- [TASK BRIEF]:
Check every line below for the word "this" and copy each one that has it.

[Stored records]
---
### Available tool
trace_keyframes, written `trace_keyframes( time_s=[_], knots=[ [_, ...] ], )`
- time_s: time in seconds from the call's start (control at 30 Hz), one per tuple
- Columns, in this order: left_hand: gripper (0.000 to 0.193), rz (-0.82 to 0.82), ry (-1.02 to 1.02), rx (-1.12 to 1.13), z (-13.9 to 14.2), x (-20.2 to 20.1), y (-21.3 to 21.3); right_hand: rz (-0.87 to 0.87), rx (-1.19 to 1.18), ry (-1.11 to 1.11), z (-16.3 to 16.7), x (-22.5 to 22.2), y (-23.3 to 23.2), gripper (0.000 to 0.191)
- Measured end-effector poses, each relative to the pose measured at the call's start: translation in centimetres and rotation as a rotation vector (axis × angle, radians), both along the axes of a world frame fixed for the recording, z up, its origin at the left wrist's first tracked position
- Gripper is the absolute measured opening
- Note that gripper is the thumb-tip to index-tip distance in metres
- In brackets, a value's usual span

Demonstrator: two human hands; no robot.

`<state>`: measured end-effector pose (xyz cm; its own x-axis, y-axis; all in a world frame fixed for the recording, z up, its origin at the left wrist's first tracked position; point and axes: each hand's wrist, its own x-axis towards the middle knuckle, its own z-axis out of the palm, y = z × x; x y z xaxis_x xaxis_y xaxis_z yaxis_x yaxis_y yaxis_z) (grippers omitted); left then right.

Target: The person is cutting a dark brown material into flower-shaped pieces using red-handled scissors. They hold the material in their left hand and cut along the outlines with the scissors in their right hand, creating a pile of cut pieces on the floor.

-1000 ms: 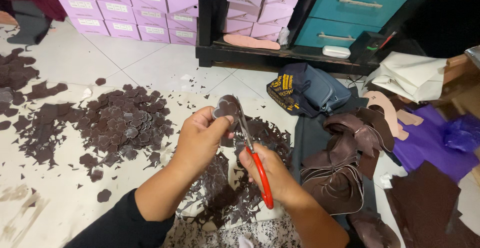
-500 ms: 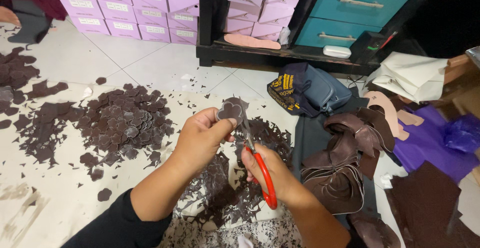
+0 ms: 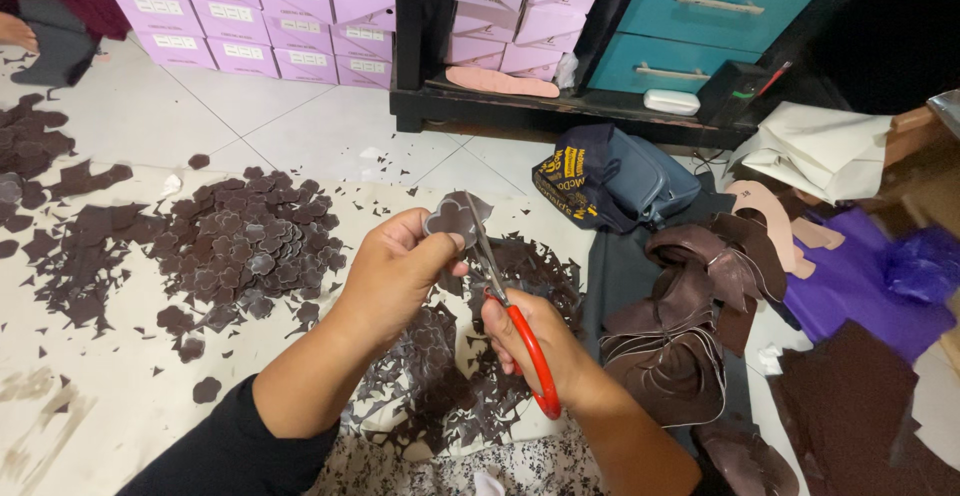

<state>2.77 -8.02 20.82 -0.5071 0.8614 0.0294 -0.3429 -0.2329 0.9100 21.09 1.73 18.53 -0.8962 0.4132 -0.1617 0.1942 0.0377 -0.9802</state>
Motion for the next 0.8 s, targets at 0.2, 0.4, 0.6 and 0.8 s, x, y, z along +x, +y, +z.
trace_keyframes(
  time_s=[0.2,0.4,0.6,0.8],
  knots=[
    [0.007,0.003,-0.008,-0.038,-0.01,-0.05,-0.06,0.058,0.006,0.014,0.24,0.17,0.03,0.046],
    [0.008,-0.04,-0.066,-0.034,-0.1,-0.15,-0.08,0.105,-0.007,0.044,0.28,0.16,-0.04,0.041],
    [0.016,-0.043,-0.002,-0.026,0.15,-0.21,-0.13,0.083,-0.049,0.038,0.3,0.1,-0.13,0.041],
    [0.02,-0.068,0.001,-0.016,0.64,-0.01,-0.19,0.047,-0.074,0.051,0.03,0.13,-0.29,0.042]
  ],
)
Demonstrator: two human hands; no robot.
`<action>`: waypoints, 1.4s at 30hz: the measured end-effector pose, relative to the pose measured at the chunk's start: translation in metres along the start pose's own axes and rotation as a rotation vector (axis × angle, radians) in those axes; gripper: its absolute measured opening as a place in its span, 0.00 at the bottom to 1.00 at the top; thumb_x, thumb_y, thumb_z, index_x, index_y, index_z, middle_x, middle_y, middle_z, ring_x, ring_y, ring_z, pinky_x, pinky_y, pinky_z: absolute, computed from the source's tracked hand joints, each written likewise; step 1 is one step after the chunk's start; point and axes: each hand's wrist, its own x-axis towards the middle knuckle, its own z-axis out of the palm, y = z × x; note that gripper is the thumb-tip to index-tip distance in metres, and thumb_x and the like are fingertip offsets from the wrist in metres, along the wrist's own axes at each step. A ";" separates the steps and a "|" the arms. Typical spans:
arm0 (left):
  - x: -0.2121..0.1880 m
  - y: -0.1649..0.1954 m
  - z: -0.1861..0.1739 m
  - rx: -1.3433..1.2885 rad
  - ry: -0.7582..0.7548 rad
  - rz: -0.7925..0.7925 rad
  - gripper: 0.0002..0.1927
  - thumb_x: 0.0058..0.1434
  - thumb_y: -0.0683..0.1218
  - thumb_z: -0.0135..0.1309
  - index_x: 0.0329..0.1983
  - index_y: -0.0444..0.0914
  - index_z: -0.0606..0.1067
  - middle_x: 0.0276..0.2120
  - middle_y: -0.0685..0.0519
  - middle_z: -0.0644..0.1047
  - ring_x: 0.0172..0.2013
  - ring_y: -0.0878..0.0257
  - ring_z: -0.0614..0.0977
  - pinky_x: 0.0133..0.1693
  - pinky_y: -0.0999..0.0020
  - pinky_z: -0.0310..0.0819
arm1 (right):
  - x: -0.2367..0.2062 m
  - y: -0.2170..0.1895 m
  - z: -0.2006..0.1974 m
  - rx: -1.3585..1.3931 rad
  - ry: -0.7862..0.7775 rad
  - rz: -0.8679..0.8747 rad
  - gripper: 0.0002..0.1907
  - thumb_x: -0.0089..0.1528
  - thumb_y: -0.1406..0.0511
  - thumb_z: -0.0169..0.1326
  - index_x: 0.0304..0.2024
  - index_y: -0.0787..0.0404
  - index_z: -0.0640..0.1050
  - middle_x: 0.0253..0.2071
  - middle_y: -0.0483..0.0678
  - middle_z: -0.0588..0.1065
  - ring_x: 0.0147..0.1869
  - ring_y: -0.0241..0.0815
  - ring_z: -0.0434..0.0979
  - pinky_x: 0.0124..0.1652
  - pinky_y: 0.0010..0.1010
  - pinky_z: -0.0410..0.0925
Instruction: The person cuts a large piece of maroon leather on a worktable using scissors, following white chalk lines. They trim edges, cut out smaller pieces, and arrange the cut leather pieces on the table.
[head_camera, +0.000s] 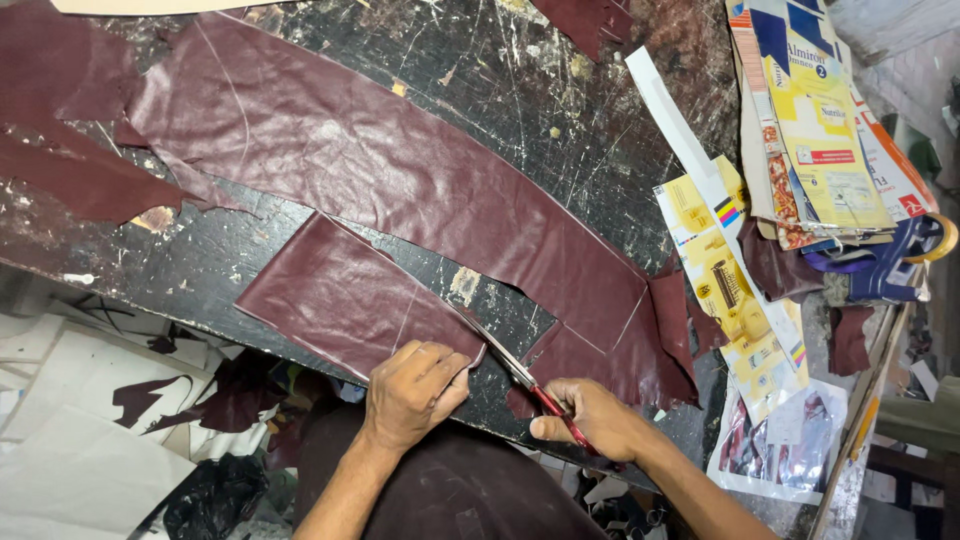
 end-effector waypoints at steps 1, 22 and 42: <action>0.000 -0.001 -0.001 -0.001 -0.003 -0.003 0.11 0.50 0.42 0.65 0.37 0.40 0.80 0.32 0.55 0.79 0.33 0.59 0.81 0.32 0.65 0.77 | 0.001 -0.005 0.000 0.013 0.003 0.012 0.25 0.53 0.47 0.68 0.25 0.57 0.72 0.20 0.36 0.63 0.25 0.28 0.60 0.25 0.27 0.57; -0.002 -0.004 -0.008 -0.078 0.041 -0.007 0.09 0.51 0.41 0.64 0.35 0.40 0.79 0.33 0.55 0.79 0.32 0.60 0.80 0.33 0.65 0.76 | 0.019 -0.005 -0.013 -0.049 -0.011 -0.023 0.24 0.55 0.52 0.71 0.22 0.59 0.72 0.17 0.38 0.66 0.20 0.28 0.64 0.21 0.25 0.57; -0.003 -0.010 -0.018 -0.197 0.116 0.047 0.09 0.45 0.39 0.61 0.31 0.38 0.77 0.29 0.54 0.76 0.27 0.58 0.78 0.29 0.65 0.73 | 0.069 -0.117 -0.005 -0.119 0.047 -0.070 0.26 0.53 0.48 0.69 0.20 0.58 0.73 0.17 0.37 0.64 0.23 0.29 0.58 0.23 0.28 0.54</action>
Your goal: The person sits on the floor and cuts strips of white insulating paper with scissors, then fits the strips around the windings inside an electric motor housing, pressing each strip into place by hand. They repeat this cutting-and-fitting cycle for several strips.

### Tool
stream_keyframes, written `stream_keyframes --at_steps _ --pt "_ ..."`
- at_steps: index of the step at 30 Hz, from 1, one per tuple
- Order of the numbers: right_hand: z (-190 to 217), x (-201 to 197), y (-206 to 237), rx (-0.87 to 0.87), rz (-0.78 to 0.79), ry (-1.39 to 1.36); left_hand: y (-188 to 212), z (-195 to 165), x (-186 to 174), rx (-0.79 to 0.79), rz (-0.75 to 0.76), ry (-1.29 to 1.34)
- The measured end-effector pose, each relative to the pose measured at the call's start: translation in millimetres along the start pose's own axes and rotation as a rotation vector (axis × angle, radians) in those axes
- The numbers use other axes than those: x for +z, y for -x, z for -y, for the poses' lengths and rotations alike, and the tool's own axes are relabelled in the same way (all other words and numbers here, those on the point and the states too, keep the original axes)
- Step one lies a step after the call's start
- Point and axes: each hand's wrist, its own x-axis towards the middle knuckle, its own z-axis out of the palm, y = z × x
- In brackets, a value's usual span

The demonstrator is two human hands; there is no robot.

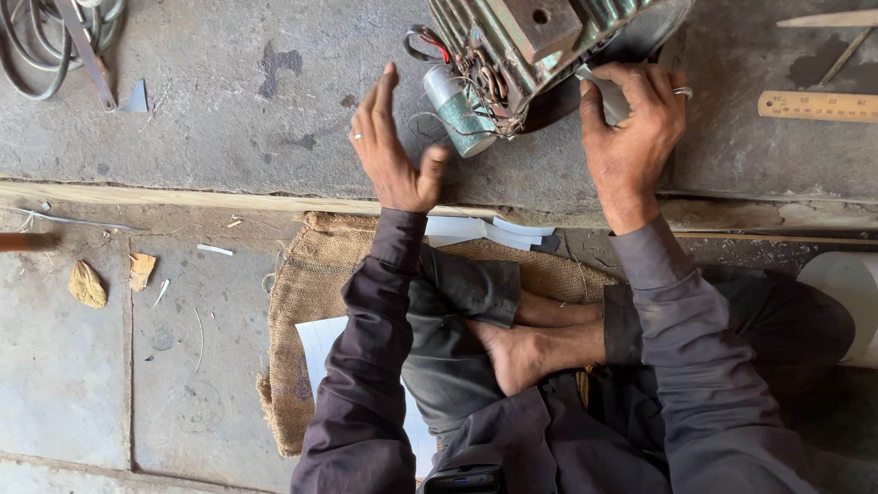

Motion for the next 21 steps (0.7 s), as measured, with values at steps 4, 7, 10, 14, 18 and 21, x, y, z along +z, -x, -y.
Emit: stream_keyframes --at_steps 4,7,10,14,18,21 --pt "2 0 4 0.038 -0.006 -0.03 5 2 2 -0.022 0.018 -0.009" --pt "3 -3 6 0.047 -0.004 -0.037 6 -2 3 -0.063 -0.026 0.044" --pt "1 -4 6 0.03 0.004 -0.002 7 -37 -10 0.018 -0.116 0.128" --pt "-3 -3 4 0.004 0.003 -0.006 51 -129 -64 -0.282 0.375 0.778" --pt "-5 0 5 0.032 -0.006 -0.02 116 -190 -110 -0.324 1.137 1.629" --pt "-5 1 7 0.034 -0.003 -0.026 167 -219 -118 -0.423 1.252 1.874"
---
- [WRITTEN ANSWER]:
- Columns, in this order: left_hand: gripper (0.000 to 0.193), rz (-0.82 to 0.82), ry (-1.02 to 1.02), rx (-1.12 to 1.13), z (-13.9 to 14.2), x (-20.2 to 20.1), y (-21.3 to 21.3); right_hand: rz (-0.87 to 0.87), rx (-1.19 to 1.18), ry (-1.11 to 1.11), z (-16.3 to 16.7), x (-22.5 to 22.2), y (-23.3 to 23.2), gripper (0.000 to 0.191)
Your goal: The person sits on the floor and cuts strips of white insulating paper with scissors, then fits the strips around the windings inside an electric motor housing, pressing each strip into place by hand. They repeat this cutting-and-fitting cycle for several strips.

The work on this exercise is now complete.